The formation of Aβ42 via gamma-secretases is significantly determined by substrate/enzyme recognition. We have identified and analyzed an interaction motif within the transmembrane segment of the Aβ precursor protein responsible for a dimerization of the substrate within the Aβ sequence. A targeted analysis of this GxxxG motif revealed that the proteolytic Aβ42 processing is amplified by a dimerization but that a weakening of the dimerization allows less Aß42 and therefore smaller peptides to form. Independently, Aβ42-lowering NSAIDs ( gamma-secretase modulators ) have been described to have almost an identical affect on the formation of Aß42.

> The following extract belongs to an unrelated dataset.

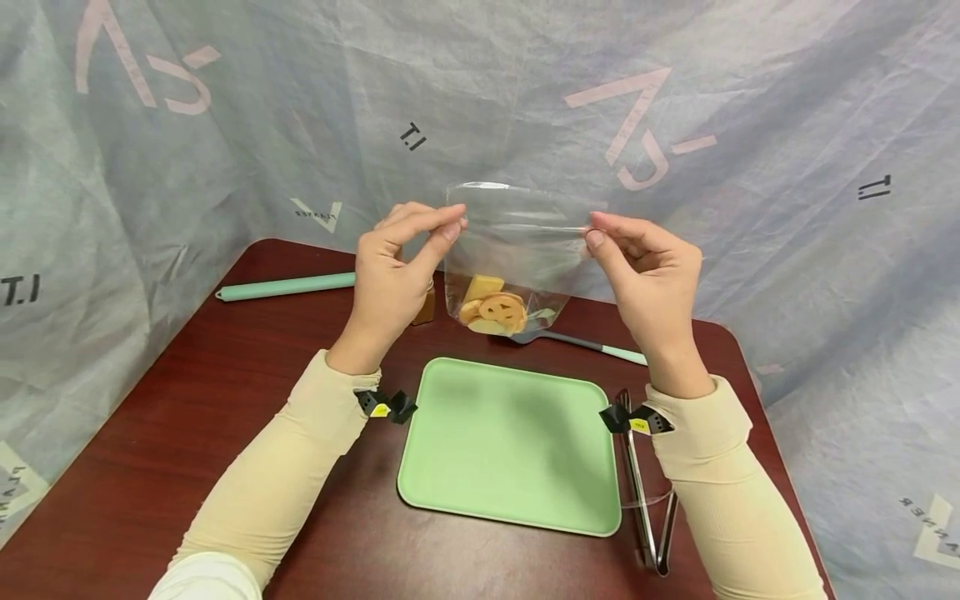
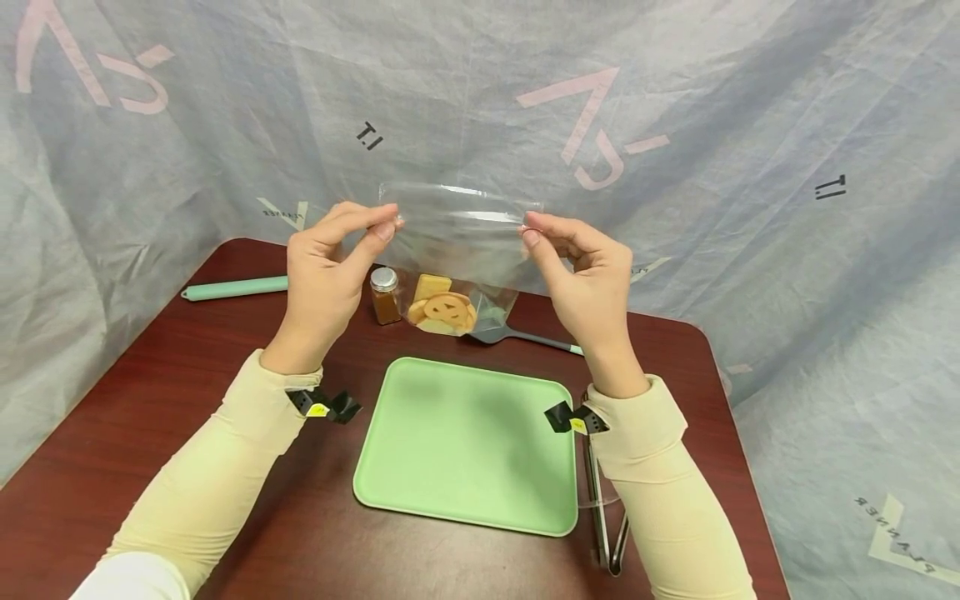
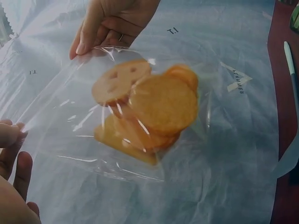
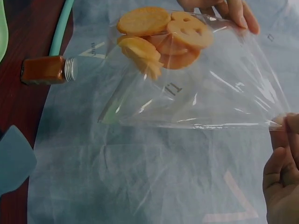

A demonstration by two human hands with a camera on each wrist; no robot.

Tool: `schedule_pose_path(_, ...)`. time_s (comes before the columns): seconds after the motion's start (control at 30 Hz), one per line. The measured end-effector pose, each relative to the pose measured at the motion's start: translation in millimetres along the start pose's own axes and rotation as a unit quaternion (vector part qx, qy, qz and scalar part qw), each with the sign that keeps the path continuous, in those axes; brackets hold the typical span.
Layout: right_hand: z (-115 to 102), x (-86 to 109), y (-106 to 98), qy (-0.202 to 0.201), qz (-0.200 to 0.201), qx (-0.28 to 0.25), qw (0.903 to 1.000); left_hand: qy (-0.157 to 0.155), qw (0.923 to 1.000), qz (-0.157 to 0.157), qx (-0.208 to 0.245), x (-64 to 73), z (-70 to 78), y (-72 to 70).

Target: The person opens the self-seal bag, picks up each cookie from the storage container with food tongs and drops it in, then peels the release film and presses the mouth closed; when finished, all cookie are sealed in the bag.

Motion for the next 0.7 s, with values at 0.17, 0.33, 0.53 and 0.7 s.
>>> schedule_pose_path(0.17, -1, -0.2, -3, 0.008, -0.011, 0.023, 0.9996, 0.0, 0.9986, -0.005, -0.053, -1.2, 5.1, -2.4)
schedule_pose_path(0.33, -14, -1.0, 5, -0.022, -0.02, 0.104, 0.9942, 0.006, 0.9932, 0.004, -0.117, 4.1, -17.4, -6.2)
schedule_pose_path(0.53, -27, -0.6, 16, -0.044, -0.036, 0.203, 0.9775, 0.019, 0.9814, 0.025, -0.189, 6.1, -16.7, -5.2)
schedule_pose_path(0.7, -28, -0.4, 18, -0.023, -0.058, 0.261, 0.9634, 0.003, 0.9728, 0.006, -0.232, 6.3, -14.8, -5.4)
Point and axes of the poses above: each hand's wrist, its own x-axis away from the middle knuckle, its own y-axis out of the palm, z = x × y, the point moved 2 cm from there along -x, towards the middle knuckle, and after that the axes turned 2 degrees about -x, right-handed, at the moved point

We are investigating the hypthothesis that gamma-secretase modulators can bind directly to the transmembrane sequence of the precursor protein and exude their effect via a weakening or strengthening of the dimerization. This sub-project aims to achieve an accurate explanation of the substrate/enzyme interaction in the presence of gamma-secretase modulators so as to understand their mechanisms on a molecular level and apply this knowledge to therapeutic approaches.

• With the help of BIACORE technology and ESI-MS analyses it should be clarified whether and how gamma-secretase modulators bind to the Aß sequence and the GxxxB motive.

• The bacterial system will be examined to see whether gamma-secretase modulators in a biological membrane can modulate the dimerization of the Aß42 precursor protein.

• Mouse models are to be developed for in vivo tests to analyse the preventative effect of optimized gamma-secretase modulators.